On my bedside table you’ll find: Books! That pile of books I always want to get to. Possibly my cat. And the New York Times. Yes, in paper.
Most people don’t know I: Most people don’t know much about me. I mean, they know I love orange. But that’s because, the truth is, I’m really shy.
My favorite places to go in Chatham County are: Other than home and work? The Small Café. I love to be in downtown Pittsboro but mostly I love home and work.

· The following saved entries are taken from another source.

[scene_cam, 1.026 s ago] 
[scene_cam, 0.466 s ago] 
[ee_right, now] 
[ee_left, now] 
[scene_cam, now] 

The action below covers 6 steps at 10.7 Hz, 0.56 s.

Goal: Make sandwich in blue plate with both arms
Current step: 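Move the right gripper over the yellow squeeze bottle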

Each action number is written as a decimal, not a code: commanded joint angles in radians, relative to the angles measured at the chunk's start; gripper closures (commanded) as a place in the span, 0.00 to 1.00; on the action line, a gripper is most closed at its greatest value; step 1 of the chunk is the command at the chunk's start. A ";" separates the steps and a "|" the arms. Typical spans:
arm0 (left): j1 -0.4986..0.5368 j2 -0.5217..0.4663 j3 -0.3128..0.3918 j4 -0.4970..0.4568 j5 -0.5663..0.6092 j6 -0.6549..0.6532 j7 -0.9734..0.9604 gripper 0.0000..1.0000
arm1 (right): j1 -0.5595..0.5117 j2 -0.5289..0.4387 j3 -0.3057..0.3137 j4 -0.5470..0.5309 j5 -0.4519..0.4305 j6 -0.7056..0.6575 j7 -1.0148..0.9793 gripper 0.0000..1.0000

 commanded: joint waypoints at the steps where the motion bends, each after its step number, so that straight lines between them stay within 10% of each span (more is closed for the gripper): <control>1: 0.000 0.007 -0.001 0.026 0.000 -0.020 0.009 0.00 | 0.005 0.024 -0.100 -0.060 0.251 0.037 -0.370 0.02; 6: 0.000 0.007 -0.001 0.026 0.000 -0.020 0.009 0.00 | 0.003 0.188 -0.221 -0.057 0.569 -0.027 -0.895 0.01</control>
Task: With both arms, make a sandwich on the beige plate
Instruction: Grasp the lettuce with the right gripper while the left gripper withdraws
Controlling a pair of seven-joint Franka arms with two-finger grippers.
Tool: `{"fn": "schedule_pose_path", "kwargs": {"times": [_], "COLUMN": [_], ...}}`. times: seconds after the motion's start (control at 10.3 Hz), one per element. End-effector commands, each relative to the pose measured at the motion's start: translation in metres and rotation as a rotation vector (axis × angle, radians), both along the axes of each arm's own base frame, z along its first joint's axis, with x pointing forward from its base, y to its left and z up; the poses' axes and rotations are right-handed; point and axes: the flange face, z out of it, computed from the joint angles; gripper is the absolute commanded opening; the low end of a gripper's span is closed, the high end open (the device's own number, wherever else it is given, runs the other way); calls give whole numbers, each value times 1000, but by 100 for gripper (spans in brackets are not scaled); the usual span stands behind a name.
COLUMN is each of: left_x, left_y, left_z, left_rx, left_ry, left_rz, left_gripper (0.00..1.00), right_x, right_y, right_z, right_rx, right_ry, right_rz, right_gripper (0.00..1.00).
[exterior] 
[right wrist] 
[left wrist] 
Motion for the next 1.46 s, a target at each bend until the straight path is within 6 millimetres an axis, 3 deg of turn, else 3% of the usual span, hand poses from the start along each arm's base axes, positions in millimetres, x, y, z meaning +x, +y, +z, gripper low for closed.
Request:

Some Chatham County artists I admire are: Tommy Edwards—as fine a human being as he is a musician; Cathy Holt—a gifted jeweler and, in her yoga practice, a foundation of stability for so many of us; and of course, Clyde Jones. He has given so much to this community and its young’uns over the years while remaining completely himself and doing his art his way. His honesty, sincerity, kindness, and unique Clyde-ness are legendary.
Links:
https://www.fearrington.com/wed-team/
https://artsnc.org
https://www.smallmuseumfolkart.org
Daryl says
An excellent article about an exceptional, talented, creative individual with a funny and self -deprecating sense of humor who happens to be a very dear friend.
Amy Fletcher says
It was lovely to have met her at the end of April for a wedding I was officiating (and doing makeup… I know it sounds different and it is…). It was a brief encounter, but the attention to detail at Fearrington is amazing and I could tell there was a true sense of well-being even with such “hectic” events happening all around. The “best” sums it up.